All this humbug aside, the main legal concern seems to be fears that the good bishop is fleecing his dim-witted proletarian flock. Short of outright criminal fraud, tax evasion or fanciful mind-bending thought control, I do not see any reason for the state to get involved. And for every bitter ex-member of Destiny there are probably five from the Roman Catholic Church.
The fact that members tithe the customary 10 percent and are exhorted from time to time to give more for new projects is wholly unremarkable. Every Pentecostal church does this. (And, for those who don’t follow such things, the profusion of Pentecostal churches (theologically conservative but liturgically progressive) constitute the driving force in modern Christianity in New Zealand, as they do globally.) As for the fact he claims to hear from God, I would be startled if any religious leader claimed he or she did not, at least indirectly.
Is public, and more particularly, journalistic dislike due more to the fact Destiny espouses traditional but unfashionable Christian moral teaching on chastity before marriage, is anti-abortion, opposes gay marriage and and so on? Is because that Destiny mix politics and religion and Tamaki adopts a prophetic role reminiscent of the dangerously seditious Maori rabble-rousers of yesteryear? Are some incumbent mainline churches jealous of his following? Are some Christians embarrassed by what they (rightly see) as his crass, dumbed-down theology?
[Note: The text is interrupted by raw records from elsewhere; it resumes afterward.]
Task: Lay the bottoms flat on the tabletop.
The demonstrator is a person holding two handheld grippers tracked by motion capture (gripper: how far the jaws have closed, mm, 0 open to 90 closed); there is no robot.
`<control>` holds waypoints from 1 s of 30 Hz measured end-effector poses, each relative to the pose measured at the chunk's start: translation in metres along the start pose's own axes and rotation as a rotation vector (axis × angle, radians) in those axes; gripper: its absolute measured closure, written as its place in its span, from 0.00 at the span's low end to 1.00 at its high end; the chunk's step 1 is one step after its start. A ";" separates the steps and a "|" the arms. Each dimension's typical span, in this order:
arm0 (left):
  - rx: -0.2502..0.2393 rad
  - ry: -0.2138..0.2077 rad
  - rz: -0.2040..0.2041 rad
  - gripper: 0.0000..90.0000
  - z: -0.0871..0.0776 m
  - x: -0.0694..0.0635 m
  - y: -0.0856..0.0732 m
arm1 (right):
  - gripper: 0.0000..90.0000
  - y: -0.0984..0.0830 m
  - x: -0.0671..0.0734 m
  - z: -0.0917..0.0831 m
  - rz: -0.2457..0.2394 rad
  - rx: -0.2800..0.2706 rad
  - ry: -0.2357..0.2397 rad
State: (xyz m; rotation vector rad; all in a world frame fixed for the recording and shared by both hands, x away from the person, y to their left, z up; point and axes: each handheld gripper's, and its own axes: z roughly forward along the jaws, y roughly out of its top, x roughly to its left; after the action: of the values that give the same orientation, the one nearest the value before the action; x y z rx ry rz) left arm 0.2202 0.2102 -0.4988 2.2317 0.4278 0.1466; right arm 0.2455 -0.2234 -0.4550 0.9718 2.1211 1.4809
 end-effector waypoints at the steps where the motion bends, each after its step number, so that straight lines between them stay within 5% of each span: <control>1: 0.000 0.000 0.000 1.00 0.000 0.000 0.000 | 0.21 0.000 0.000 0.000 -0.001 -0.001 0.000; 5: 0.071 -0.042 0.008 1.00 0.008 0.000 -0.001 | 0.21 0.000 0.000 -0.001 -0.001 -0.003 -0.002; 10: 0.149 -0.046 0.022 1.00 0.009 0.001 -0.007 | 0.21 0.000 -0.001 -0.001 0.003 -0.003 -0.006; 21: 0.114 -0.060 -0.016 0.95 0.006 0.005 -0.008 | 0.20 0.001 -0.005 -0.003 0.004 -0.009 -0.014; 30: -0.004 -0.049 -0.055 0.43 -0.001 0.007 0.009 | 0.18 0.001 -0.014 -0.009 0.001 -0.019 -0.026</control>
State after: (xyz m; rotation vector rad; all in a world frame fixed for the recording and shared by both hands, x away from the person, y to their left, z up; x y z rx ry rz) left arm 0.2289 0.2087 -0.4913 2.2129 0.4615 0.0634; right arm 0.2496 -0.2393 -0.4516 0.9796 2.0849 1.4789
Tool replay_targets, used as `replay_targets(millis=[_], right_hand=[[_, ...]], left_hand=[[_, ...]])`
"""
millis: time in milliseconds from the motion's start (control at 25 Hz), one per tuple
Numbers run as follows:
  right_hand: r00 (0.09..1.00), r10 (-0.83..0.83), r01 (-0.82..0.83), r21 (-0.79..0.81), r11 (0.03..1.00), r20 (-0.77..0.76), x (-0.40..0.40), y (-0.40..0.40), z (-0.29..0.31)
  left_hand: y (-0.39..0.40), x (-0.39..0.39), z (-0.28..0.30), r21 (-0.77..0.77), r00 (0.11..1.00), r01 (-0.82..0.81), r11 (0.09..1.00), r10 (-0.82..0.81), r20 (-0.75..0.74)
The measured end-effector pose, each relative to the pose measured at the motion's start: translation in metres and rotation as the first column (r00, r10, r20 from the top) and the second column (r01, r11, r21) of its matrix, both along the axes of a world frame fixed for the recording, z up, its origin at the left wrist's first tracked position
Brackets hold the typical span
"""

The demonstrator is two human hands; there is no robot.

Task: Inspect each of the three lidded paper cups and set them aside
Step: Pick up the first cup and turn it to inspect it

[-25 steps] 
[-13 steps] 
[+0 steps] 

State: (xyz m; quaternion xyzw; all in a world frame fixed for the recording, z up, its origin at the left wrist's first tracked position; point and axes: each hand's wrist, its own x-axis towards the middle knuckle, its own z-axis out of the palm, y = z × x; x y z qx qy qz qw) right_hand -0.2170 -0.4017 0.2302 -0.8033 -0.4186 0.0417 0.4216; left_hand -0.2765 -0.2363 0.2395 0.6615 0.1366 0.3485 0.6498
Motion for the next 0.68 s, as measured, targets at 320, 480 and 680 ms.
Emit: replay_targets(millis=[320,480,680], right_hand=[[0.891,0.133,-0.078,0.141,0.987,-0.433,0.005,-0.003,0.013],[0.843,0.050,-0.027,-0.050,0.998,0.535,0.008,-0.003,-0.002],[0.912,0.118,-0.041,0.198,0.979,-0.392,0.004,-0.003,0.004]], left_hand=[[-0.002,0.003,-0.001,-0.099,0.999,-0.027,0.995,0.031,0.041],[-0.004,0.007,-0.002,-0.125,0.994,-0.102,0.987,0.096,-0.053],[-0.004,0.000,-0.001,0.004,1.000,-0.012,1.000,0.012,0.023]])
Do some cavil because he is an “uppity” Maori? Do some people just not like his youthful vigour and his shiny black mane? I do not know.
What I do know is that in a liberal democracy, private voluntary associations of like-minded citizens have the qualified right to build meeting places for their members, to teach almost anything (however politically or scientifically heretical) and fund themselves in the fashion they see fit. Absent fraud, extortion or other criminal conduct, they may pursue their vision of the good and holy life.
“By the grace God has given me, I laid a foundation as a wise builder, and someone else is building on it. But each one should build with care. For no one can lay any foundation other than the one already laid, which is Jesus Christ.” (1 Corinthians 3:10-11, St Paul writing)
Two churches led by two bishops have taken two paths. Time will tell who is the wise builder.